Interpretable machine learning for investigating complex nanomaterial–plant–soil interactions†
Abstract
Soil serves as the main recipient of engineered nanomaterials (ENMs). Understanding the complex nanomaterial–plant–soil interactions is urgently needed to keep pace with the safety concerns of ENMs. Machine learning, suitable for learning complex patterns, has been used to predict the root uptake and translocation of ENMs. However, these models usually exist as black boxes, which are difficult to extract information and build trust. In this study, we first integrated the establishment, performance analysis, post hoc interpretation, and interpretation validation of light gradient boosting machine (LightGBM) model to investigate the root uptake of metal-oxide nanoparticles (MONPs) in the soil environment. The influence of the dataset split and data preprocessing on model performance was discussed as only limited data were available. Model predictions were explained by different post hoc interpretation methods to identify key factors and show how they affect the root uptake of MONPs and interact with the other factors.
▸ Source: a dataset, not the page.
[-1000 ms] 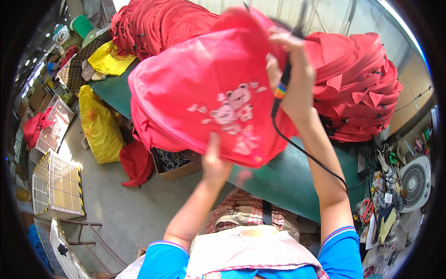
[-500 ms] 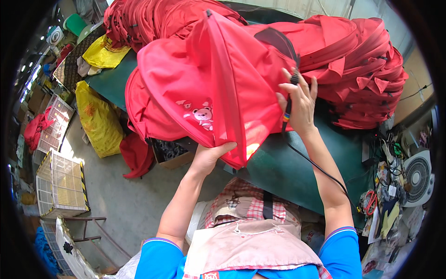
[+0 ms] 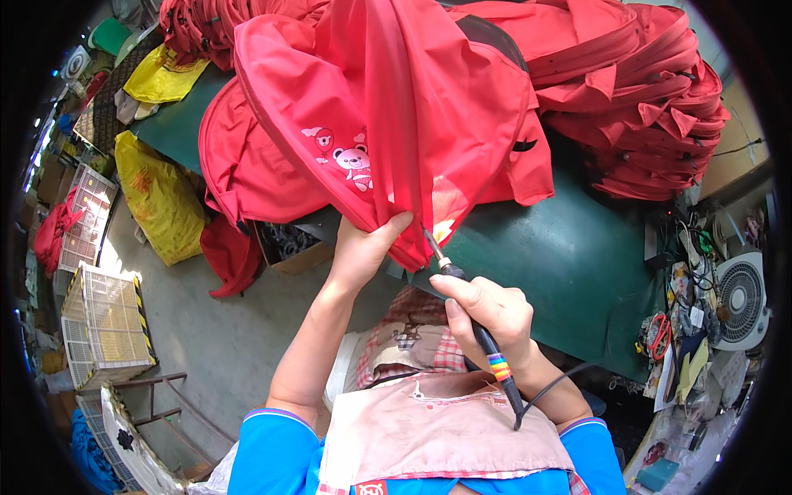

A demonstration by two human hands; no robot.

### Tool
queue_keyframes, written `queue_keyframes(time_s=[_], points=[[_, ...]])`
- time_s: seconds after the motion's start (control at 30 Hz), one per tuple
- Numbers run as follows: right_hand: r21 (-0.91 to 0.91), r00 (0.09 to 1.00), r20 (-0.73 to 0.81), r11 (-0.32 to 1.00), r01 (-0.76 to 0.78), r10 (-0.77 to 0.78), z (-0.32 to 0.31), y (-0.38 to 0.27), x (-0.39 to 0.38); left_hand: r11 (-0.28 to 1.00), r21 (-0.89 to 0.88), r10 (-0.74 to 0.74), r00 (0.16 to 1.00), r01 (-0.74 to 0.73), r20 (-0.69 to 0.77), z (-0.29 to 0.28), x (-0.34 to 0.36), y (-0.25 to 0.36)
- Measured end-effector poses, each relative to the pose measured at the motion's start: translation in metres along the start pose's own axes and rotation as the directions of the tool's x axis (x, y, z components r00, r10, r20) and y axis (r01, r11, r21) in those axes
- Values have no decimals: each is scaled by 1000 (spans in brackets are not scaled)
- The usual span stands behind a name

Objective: The person uses a handheld hot-air tool to seal seams on red fabric bags. They pick up each bag, apply the tool along edges, flip the bag to treat multiple sides, and place it back on the table. The process repeats for several bags.

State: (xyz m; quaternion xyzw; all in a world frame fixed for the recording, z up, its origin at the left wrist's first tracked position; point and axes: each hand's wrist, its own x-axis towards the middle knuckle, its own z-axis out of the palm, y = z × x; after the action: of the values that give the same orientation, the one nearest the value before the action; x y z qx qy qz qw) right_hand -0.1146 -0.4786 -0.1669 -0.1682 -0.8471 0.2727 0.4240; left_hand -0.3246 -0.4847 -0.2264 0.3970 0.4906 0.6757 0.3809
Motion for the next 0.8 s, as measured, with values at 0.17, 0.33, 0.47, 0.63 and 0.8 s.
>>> queue_keyframes(time_s=[0.17, 0.33, 0.47, 0.63, 0.8], points=[[-43, 1000, -20, 999, -9, 8, 11, 9, 6, 1000, 15, -27, 999, 27, -28, 2, -2, 3], [-72, 997, -77, 997, 20, -25, 22, 22, 18, 998, 69, -2, 996, 8, -90, 12, -11, 2], [90, 960, 62, 957, -276, 271, 6, 12, 25, 999, 39, -11, 998, 14, -68, 9, -9, 1], [567, 885, 188, 689, -452, 426, -48, 7, 41, 998, 56, -28, 998, 30, -49, 6, -9, 2], [-267, 893, -224, 906, 328, -390, 21, 72, 94, 998, -61, 24, 998, -28, -65, 26, -15, -14]])
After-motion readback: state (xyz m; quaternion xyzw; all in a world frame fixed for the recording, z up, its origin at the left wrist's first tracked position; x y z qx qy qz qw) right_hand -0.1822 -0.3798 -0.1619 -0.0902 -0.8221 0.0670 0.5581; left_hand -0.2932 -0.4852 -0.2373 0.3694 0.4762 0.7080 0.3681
A three-step validation of the interpretation results was presented for assessing the reliability of the models and explanations. Further, a rule-based ensemble method with good interpretability, the RuleFit algorithm, was established to provide a model-based interpretation by generating rules and compared with post hoc interpretation methods. These post hoc and model-based interpretation methods can be integrated with experiments to promote the understanding of the risks and benefits of ENMs exposed to plants and help achieve a safety-by-design strategy of ENMs in numerous applications.